Seulement post mortem
Entourée de légendes, la césarienne fait partie de l’histoire de l’humanité depuis des temps immémoriaux. On raconte que Dionysos, dieu de la vigne dans la mythologie grecque, ou encore Asclépios, le fils d’Apollon, seraient nés de la sorte. Quant à Jules César, dont le nom est pourtant indissociable de l’opération, il y a fort à parier que le mythe, véhiculé par Pline l’Ancien, ait surpassé la réalité. Si elle était déjà pratiquée à cette époque, la césarienne n’était en effet réalisée que sur des mères mourantes ou post mortem. Il aurait donc été impossible à Aurelia Cotta d’être en mesure d’entendre les récits d’invasion de son empereur de fiston, comme les livres le rapportent pourtant.
«Durant l’Antiquité, il y avait plusieurs raisons de pratiquer des césariennes, explique Jacqueline Wolf, professeur d’histoire de la médecine à l’Université de l’Ohio. L’une d’elles était liée à une question d’héritage. Sans descendant vivant, l’argent possédé par la mère n’était pas remis au mari, mais à son plus proche parent.» La Lex Regia, au VIIIe siècle avant Jésus-Christ, imposait par ailleurs la césarienne, car on ne pouvait inhumer la mère sans que le fœtus ait été extrait. Quant à l’Eglise catholique, elle encourageait cette pratique au Moyen-Age afin de pouvoir procéder au baptême de l’enfant.
Sacrilège
Jusqu’à la fin du XVIIIe siècle, ouvrir le ventre d’une femme vivante était encore profondément considéré, y compris par les médecins, comme un sacrilège, tant le taux de réussite était faible. «Même durant le XIXe siècle, la mortalité avoisinait les 90%, c’est pourquoi les chirurgiens évitaient cette procédure, ajoute Jacqueline Wolf, auteure de Cesarean Section, An American History of Risk, Technology and Consequence. A la césarienne, on préférait encore pratiquer une craniotomie, à savoir la destruction du crâne de l’enfant in utero afin de parvenir à sortir le fœtus.» Les cas de succès de césariennes à vif sont néanmoins plus fréquents au cours de cette période, et les chirurgiens, enhardis, se plaisent à se quereller quant à la place de l’incision, sur la pertinence de réaliser, ou non, une ablation de l’utérus ou sur l’importance de le suturer.
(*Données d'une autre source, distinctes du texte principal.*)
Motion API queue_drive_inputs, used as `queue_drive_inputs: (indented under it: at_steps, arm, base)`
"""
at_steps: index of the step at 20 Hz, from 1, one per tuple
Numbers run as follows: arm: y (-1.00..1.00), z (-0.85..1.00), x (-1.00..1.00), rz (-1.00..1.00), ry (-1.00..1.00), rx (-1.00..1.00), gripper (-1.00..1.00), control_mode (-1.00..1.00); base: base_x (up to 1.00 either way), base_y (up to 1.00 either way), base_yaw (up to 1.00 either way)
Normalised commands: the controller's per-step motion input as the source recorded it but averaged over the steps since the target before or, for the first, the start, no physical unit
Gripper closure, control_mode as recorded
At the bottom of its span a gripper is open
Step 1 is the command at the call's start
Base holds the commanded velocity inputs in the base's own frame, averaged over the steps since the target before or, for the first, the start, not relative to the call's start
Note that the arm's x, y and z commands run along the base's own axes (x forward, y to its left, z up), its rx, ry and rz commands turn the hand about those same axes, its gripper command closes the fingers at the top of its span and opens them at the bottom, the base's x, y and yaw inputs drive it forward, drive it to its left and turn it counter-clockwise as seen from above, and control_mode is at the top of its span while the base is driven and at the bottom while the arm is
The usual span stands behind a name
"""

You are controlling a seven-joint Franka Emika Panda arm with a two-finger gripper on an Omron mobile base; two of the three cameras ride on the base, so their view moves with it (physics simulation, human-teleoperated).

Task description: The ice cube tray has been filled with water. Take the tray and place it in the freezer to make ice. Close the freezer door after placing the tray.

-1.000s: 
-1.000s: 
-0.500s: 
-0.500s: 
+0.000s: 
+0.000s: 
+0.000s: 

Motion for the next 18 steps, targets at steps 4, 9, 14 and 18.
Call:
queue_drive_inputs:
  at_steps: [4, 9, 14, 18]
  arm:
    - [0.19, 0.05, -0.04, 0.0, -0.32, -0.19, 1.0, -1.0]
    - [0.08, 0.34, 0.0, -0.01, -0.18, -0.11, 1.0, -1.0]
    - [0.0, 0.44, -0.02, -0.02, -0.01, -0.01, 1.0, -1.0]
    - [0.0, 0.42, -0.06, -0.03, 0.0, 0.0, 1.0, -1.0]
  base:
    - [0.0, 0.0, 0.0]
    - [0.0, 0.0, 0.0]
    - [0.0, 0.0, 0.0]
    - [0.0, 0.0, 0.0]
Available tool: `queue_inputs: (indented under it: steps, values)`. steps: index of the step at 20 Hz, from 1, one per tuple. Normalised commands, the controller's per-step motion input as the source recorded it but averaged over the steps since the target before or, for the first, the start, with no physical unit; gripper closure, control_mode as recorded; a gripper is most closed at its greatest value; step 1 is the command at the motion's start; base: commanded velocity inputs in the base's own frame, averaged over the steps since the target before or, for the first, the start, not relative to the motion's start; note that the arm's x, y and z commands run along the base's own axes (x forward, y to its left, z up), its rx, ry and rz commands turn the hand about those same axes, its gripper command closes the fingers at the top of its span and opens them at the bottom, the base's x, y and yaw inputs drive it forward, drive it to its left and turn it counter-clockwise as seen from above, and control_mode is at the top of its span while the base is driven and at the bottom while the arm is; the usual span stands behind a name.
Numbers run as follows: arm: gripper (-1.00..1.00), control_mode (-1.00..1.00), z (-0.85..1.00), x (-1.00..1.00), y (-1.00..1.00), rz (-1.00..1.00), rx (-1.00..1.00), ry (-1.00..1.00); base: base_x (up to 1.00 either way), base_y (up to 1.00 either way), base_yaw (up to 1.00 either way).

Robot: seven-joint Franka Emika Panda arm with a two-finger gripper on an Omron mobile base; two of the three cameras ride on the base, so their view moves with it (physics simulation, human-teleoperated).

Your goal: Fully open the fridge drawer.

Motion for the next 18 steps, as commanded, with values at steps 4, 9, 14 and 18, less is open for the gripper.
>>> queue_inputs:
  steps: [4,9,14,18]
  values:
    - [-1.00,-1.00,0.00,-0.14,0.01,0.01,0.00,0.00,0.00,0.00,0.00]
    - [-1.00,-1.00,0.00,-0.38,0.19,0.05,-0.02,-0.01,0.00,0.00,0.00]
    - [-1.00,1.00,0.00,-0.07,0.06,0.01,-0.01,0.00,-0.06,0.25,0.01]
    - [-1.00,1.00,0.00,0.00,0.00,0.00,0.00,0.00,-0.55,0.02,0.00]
Il faudra attendre la généralisation des antibiotiques, en 1940, mais aussi l’amélioration des conditions d’asepsie, ou encore les progrès de l’anesthésie, pour que l’intervention devienne enfin plus sûre. Restée marginale jusque dans les années 70, la césarienne, qui concerne plus d’une naissance sur trois en Suisse, est aujourd’hui l’une des opérations les plus pratiquées au monde.